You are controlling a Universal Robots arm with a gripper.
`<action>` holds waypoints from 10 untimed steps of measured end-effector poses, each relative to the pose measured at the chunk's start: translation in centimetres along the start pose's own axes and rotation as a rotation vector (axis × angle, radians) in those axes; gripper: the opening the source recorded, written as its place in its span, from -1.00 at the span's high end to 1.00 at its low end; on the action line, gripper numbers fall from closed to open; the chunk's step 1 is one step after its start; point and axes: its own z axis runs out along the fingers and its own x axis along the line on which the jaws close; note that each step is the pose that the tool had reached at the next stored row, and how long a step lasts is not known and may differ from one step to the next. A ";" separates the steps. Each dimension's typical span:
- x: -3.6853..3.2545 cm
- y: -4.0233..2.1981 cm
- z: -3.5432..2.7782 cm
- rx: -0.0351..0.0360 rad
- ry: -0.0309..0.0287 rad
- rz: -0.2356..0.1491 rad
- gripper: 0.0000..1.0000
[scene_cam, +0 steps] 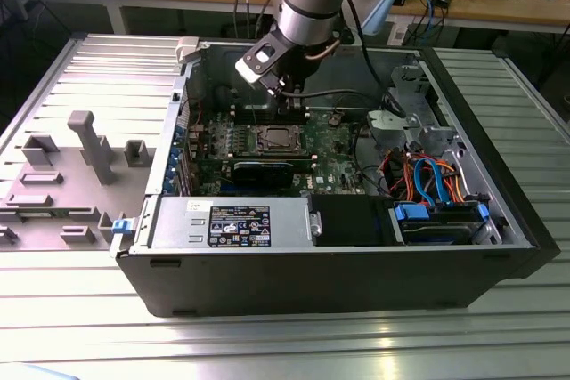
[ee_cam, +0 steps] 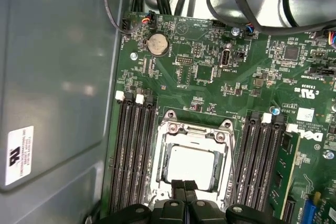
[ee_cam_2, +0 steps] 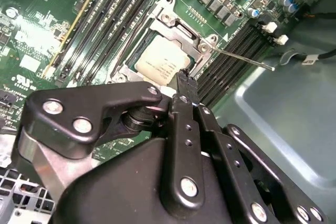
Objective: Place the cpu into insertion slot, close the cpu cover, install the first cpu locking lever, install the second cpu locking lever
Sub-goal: 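Close the cpu cover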
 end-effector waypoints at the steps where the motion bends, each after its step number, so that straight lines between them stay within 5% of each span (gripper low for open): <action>1: 0.01 -0.01 -0.06 0.0000 0.0000 0.000 0.79; 10: 0.02 -0.01 -0.14 -0.0001 0.0004 0.000 0.79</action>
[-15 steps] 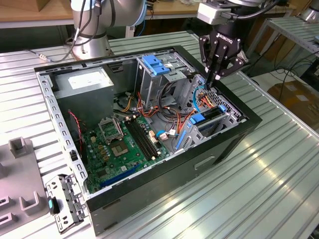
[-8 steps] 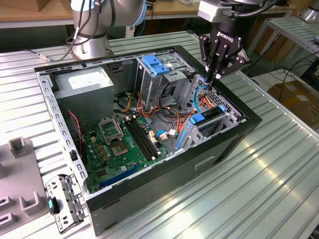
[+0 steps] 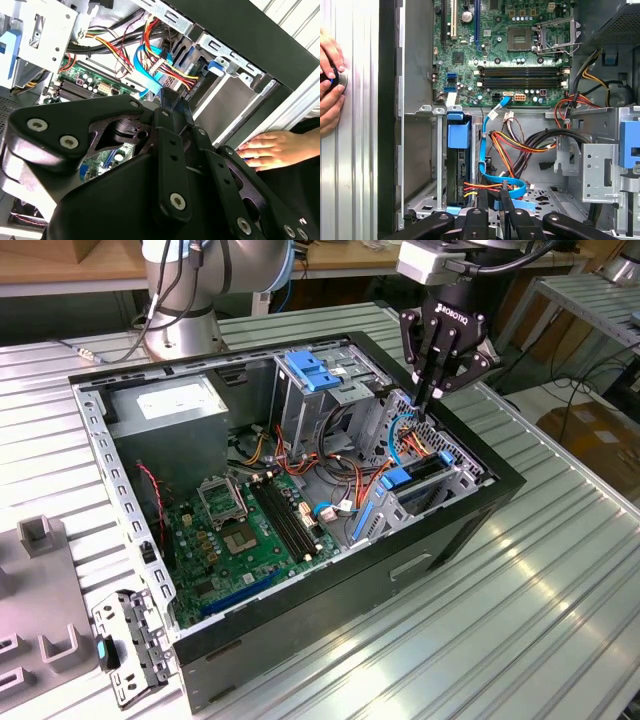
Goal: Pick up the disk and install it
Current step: 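Insert the second disk wire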
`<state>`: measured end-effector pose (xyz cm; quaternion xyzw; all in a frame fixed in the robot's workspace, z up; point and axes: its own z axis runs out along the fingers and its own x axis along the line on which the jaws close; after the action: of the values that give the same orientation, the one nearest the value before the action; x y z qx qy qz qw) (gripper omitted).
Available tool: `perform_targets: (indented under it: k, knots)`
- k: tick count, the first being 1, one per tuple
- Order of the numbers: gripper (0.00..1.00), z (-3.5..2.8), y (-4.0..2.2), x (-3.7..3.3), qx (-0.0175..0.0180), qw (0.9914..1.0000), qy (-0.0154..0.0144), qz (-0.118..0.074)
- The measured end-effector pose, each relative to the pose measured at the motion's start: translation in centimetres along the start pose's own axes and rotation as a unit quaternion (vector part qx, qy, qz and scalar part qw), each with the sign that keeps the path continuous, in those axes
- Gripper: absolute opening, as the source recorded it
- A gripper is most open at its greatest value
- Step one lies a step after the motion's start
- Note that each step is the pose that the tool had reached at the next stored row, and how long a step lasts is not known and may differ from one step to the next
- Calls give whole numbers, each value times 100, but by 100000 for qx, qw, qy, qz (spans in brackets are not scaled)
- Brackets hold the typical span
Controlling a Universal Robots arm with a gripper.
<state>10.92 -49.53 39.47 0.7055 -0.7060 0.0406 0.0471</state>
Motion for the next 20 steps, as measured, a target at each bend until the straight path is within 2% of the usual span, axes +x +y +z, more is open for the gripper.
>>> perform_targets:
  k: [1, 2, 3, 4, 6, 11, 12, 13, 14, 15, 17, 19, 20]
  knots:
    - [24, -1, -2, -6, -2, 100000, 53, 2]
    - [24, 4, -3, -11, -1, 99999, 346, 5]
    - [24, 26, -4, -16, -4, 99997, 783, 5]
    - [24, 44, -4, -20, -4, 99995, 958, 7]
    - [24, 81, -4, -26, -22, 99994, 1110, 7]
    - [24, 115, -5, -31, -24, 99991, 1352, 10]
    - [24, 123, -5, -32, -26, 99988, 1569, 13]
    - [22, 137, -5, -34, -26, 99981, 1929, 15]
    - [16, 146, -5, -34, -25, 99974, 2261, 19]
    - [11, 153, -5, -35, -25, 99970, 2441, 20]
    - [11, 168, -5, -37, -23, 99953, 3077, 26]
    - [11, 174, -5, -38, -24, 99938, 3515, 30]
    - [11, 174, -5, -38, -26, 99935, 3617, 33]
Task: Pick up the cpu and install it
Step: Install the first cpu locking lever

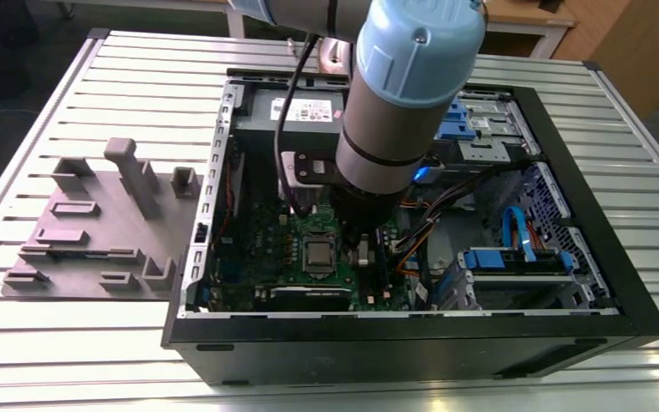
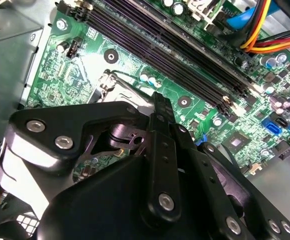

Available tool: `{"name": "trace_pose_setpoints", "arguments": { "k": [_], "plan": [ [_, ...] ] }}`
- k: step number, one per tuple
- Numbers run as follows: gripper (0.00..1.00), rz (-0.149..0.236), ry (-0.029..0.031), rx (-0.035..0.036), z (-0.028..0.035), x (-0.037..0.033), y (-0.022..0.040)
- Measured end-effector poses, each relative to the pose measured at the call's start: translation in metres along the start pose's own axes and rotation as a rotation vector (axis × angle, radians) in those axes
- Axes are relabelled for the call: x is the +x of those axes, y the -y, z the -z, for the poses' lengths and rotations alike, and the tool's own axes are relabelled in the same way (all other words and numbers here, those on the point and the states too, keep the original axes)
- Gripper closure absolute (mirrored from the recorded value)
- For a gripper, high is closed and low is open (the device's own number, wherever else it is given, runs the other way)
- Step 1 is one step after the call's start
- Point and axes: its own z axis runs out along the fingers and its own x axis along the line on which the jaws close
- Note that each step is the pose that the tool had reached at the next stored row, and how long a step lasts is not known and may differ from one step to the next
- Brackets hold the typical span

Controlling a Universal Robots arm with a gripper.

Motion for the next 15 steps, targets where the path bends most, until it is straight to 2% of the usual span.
{"name": "trace_pose_setpoints", "arguments": {
  "k": [9,15],
  "plan": [
    [0.89,0.002,-0.0043,-0.0001,-0.0021,0.0014,0.0],
    [0.89,0.003,-0.0104,-0.0004,-0.003,0.004,-0.0001]
  ]
}}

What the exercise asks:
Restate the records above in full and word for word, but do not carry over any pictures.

Task answer:
You are controlling a Universal Robots arm with a gripper.
`<action>` holds waypoints from 10 untimed steps of measured end-effector poses, each relative to the pose measured at the chunk's start: translation in centimetres along the start pose's own axes and rotation as a rotation vector (axis × angle, radians) in those axes; gripper: the opening the source recorded, written as its place in its span, from -1.00 at the span's high end to 1.00 at its low end; on the action line, gripper numbers fall from closed to open; the chunk's step 1 is one step after its start; point and axes: its own z axis runs out along the fingers and its own x axis along the line on which the jaws close; note that each step is the pose that the tool had reached at the next stored row, and how long a step lasts is not known and may differ from one step to the next. A ";" separates the steps. Each dimension's typical span:
- x: -3.6853..3.2545 cm
- y: -4.0233..2.1981 cm
- z: -3.5432..2.7782 cm
- rx: -0.0351..0.0360 rad
- ry: -0.0309..0.0287 rad
- rz: -0.2356..0.1491 rad
- gripper: 0.0000..1.0000
[scene_cam, +0 steps] 
[ee_cam, +0 steps] 
[ee_cam_2, +0 steps] 
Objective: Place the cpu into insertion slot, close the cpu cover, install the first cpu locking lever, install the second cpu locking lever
Sub-goal: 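Close the cpu cover
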 end-effector waypoints at the steps where the motion bends, each after its step number, so that straight lines between them stay within 5% of each span (gripper low for open): <action>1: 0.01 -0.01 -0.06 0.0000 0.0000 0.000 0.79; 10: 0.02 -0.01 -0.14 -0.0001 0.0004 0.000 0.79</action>
[-15 steps] 
[-8 steps] 
[+0 steps] 
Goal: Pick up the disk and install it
Current step: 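Insert the second disk wire
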`<state>`: measured end-effector pose (xyz cm; quaternion xyzw; all in a frame fixed in the robot's workspace, z up; point and axes: its own z axis runs out along the fingers and its own x axis along the line on which the jaws close; after the action: of the values that give the same orientation, the one nearest the value before the action; x y z qx qy qz qw) (gripper omitted).
Available tool: `perform_targets: (indented under it: k, knots)`
- k: tick count, the first being 1, one per tuple
- Order of the numbers: gripper (0.00..1.00), z (-3.5..2.8), y (-4.0..2.2), x (-3.7..3.3), qx (-0.0175..0.0180), qw (0.9914..1.0000), qy (-0.0154..0.0144), qz (-0.118..0.074)
- The measured end-effector pose, each relative to the pose measured at the motion's start: translation in centimetres along the start pose's own axes and rotation as a unit quaternion (vector part qx, qy, qz and scalar part qw), each with the sign that keeps the path continuous, in those axes
- Gripper: absolute opening, as the source recorded it
- A gripper is most open at its greatest value
- Step one lies a step after the motion's start
- Note that each step is the pose that the tool had reached at the next stored row, and how long a step lasts is not known and may differ from one step to the next
- Calls give whole numbers, each value times 100, but by 100000 for qx, qw, qy, qz (spans in brackets are not scaled)
- Brackets hold the typical span
Controlling a Universal Robots arm with a gripper.
<state>10.92 -49.53 39.47 0.7055 -0.7060 0.0406 0.0471</state>
Motion for the next 20 steps, as measured, a target at each bend until the straight path is within 2% of the usual span, axes +x +y +z, more is open for the gripper.
>>> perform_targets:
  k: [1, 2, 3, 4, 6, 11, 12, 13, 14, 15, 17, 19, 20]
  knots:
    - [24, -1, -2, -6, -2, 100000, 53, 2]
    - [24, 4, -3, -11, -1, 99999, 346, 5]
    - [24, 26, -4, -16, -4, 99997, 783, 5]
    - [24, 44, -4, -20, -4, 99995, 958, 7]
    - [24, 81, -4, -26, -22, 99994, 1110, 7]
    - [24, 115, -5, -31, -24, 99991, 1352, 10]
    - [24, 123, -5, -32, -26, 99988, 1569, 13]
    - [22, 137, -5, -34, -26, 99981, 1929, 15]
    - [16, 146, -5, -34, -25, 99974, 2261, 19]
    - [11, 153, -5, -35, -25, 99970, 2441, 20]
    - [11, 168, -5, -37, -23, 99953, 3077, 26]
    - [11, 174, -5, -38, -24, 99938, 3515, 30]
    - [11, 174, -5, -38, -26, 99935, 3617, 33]
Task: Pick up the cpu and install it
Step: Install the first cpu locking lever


Available tool: `{"name": "trace_pose_setpoints", "arguments": { "k": [_], "plan": [ [_, ...] ] }}`
- k: step number, one per tuple
- Numbers run as follows: gripper (0.00..1.00), rz (-0.149..0.236), ry (-0.029..0.031), rx (-0.035..0.036), z (-0.028..0.035), x (-0.037..0.033), y (-0.022..0.040)
- Measured end-effector poses, each relative to the pose measured at the call's start: translation in metres along the start pose's own axes and rotation as a rotation vector (axis × angle, radians) in those axes
- Axes are relabelled for the call: x is the +x of those axes, y the -y, z the -z, for the poses' lengths and rotations alike, and the tool's own axes are relabelled in the same way (all other words and numbers here, those on the point and the states too, keep the original axes)
- Gripper closure absolute (mirrored from the recorded value)
- For a gripper, high is closed and low is open (the device's own number, wherever else it is given, runs the other way)
- Step 1 is one step after the call's start
- Point and axes: its own z axis runs out along the fingers and its own x axis along the line on which the jaws close
- Note that each step is the pose that the tool had reached at the next stored row, and how long a step lasts is not known and may differ from one step to the next
- Brackets hold the typical span

Controlling a Universal Robots arm with a gripper.

Motion for the next 15 steps, targets where the path bends most, until it is straight to 2% of the usual span.
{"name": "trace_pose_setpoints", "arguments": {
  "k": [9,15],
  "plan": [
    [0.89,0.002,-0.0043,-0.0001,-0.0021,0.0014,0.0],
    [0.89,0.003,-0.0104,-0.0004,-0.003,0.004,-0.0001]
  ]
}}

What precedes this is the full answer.